Motorway At Night was originally released on vinyl in 1988.
This album has been especially remastered by Andy Le Vien at RMS Studios for digital download direct from virgin vinyl. Thus, the sound that can be heard at the exit of Motorway At Night - 2 is genuine motorway/vinyl surface noise….
The original cover was designed to look like an innocent ‘New Age’ product, so Billy hoped the unsuspecting punter will purchase, return home in search of wan tranquillity, place the vinyl on the turntable, then drop dead from fright. Thereby realising the optimum potential of New Age ideology…..

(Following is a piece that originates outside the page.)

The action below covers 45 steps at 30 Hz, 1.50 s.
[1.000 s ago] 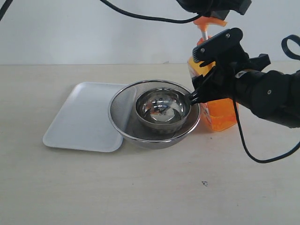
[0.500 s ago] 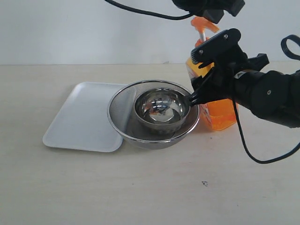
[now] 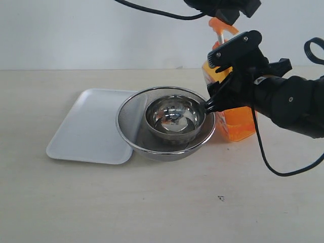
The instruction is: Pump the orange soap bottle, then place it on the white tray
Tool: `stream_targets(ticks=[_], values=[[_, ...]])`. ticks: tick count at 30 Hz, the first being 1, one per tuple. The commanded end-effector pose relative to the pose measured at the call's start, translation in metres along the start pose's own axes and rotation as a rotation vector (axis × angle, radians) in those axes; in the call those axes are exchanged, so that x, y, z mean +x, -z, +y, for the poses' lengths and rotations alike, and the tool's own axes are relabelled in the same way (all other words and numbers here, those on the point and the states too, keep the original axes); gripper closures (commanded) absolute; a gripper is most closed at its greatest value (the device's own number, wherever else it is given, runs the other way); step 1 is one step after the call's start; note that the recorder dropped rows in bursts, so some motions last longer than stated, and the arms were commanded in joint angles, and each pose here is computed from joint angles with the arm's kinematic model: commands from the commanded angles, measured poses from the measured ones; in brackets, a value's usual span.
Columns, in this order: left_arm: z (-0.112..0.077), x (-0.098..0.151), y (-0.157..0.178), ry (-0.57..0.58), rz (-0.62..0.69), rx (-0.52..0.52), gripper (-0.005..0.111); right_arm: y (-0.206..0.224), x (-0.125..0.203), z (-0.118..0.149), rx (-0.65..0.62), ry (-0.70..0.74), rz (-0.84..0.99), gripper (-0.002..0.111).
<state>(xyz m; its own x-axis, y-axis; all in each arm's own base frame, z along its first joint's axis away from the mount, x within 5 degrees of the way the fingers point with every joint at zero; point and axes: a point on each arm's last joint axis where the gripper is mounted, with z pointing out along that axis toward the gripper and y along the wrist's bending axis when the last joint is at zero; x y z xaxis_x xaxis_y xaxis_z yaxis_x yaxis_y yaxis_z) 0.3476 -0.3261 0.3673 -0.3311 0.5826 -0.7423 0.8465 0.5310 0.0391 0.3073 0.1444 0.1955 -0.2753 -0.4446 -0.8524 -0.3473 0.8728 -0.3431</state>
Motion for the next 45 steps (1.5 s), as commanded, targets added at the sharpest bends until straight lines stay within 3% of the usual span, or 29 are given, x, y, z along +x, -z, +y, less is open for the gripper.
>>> stream_targets(ticks=[1, 9, 18, 28, 35, 40, 45], values=[[-0.007, -0.010, 0.004, -0.009, -0.096, 0.049, 0.102, 0.000, 0.003, 0.002, -0.021, -0.003, 0.022, 0.108], [-0.010, 0.004, -0.015, 0.000, 0.004, 0.118, 0.102, 0.000, 0.002, 0.002, -0.018, -0.004, 0.020, 0.108], [0.003, 0.010, -0.016, -0.003, 0.067, -0.029, 0.102, 0.000, 0.002, 0.002, -0.018, -0.004, 0.020, 0.108], [0.003, 0.009, -0.006, -0.013, 0.090, -0.045, 0.102, 0.000, 0.002, 0.002, -0.018, -0.004, 0.020, 0.108], [0.010, 0.008, 0.004, -0.001, 0.102, -0.138, 0.102, 0.000, 0.002, 0.002, -0.018, -0.004, 0.020, 0.108], [0.011, 0.008, 0.004, -0.005, 0.106, -0.143, 0.102, 0.000, 0.002, 0.002, -0.018, -0.004, 0.020, 0.108], [0.013, 0.014, 0.006, -0.012, 0.171, -0.153, 0.102, 0.000, 0.002, 0.002, -0.018, -0.004, 0.020, 0.108]])
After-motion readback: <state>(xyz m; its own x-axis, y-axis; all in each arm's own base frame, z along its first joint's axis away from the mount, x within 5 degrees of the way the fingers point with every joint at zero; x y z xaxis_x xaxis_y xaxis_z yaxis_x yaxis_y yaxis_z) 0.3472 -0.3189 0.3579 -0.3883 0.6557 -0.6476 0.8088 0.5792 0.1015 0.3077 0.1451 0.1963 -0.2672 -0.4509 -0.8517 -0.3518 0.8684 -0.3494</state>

Said Billy to Wire Magazine:-
‘I briefed the players for each 'Motorway' closely. Twenty minutes at 70mph, no U-turns, no stopping. I like to hear the person, the potential, the inherent skills. Every player who records with me knows that if they blow it, it will be documented forever.. We did no re-takes, no editing. We over-dubbed the String Trio using 'real notes' from 'real scores.'
By having a 160bpm click in the drummer's ear, we ensured a repetitive measure, thus placing lateral improvising into an 'easier to absorb' vehicle to those who might well turn off to improvisations less structured.’
~
A few tweeks on the old car horn and they’re off. Crazy. Crazy. Crazy.
There is no easy way to intellectualize this. It’s a musical frenzy. With Billy Jenkins at the helm (or in this case studying the road map), what else can you expect when Andy Shepherd, Django Bates, Iain ballamy and other Loose Tubs and like minded souls go loopy in a studio with nothing but their instruments, a theme and a canvas of twenty minutes to fill?

Yes, Billy Jenkins does it again. The non-aligned music vulture who draws on jazz but spits it out as if throwing tines of paint at the studio wall. Jenkins is a renegade rocker. Eccentric, some say – using jazz eclecticism, jazz humour, jazz up against the wall for execution by his own hand.
‘Motorway’ is senseless. Two twenty minute versions of the same song with few discernible rules for playing the game.
This Motorway is not being traversed by a man, blank faced in his penile extension BMW in the outside lane. We’re in a 3-wheeler playing dodgems and the film is going at twice the speed, with accidents happening every other second. Smoke billows, headlights upturn into the night sky, fires blaze and yet, miraculously, we survive to career ever onwards. We trundle off across the hard shoulder, up the bank and into the hedgerows and temporarily lose our way but still manage to win the race.

It's a celebration of the glorious madness within us which we fearfully deny. The desire to create, to play, to go apeshit. To recapture diverse parts of the self which go unexpected.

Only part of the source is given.